> Task instructions:
Would you write the data out once more, exactly as it is?

=== Begin Enclosure ===

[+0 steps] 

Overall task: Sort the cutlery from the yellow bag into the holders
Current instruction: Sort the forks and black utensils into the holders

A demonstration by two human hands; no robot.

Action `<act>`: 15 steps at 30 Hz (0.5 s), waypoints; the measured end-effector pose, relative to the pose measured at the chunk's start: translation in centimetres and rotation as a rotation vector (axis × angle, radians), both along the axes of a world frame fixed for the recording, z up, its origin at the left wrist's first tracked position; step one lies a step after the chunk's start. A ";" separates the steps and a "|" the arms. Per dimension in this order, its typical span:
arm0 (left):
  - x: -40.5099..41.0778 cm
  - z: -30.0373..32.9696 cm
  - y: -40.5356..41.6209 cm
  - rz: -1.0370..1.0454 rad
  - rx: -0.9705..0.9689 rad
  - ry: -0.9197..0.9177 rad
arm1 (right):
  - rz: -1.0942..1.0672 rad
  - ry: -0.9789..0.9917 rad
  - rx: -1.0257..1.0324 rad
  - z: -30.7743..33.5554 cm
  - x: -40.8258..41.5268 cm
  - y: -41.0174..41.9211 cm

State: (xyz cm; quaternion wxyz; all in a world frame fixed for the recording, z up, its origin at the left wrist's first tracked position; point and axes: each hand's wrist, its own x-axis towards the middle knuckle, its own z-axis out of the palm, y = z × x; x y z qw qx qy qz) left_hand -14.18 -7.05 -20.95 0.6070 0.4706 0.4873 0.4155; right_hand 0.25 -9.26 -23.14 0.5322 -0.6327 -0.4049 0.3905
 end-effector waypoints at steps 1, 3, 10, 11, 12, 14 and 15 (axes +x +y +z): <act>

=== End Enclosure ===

> Response area:
[+0 steps] 

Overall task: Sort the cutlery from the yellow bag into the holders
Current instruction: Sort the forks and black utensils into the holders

A demonstration by two human hands; no robot.

Action `<act>`: 15 steps at 30 Hz (0.5 s), waypoints; the measured end-effector pose, relative to the pose measured at the chunk's start: translation in centimetres and rotation as a rotation vector (axis × angle, radians), both along the axes of a world frame fixed for the recording, z up, its origin at the left wrist's first tracked position; step one lies a step after the chunk's start. A ";" separates the steps and a "|" the arms. Per dimension in this order, its typical span:
arm0 (left):
  - x: -40.5099..41.0778 cm
  - z: -30.0373..32.9696 cm
  - y: -40.5356..41.6209 cm
  - rz: -1.0370..1.0454 rad
  - rx: -0.9705..0.9689 rad
  - ry: -0.9197..0.9177 rad
arm1 (right):
  - rz: -1.0942..1.0672 rad
  - ry: -0.9789..0.9917 rad
  - rx: -1.0257..1.0324 rad
  - z: -30.7743..33.5554 cm
  - x: -40.8258..41.5268 cm
  - y: -41.0174..41.9211 cm

State: (xyz cm; quaternion wxyz; all in a world frame fixed for the recording, z up, its origin at the left wrist's first tracked position; point and axes: each hand's wrist, its own x-axis towards the middle knuckle, its own z-axis out of the palm, y = z × x; x y z qw qx qy qz) left_hand -14.18 -7.05 -20.95 0.6070 0.4706 0.4873 0.4155; right_hand 0.25 -9.26 -23.14 0.5322 -0.6327 -0.4049 0.3905
 end-effector waypoints at steps 1, 3, 10, 11, 12, 14 and 15 (axes +x +y +z): <act>

The exercise has been completed in full.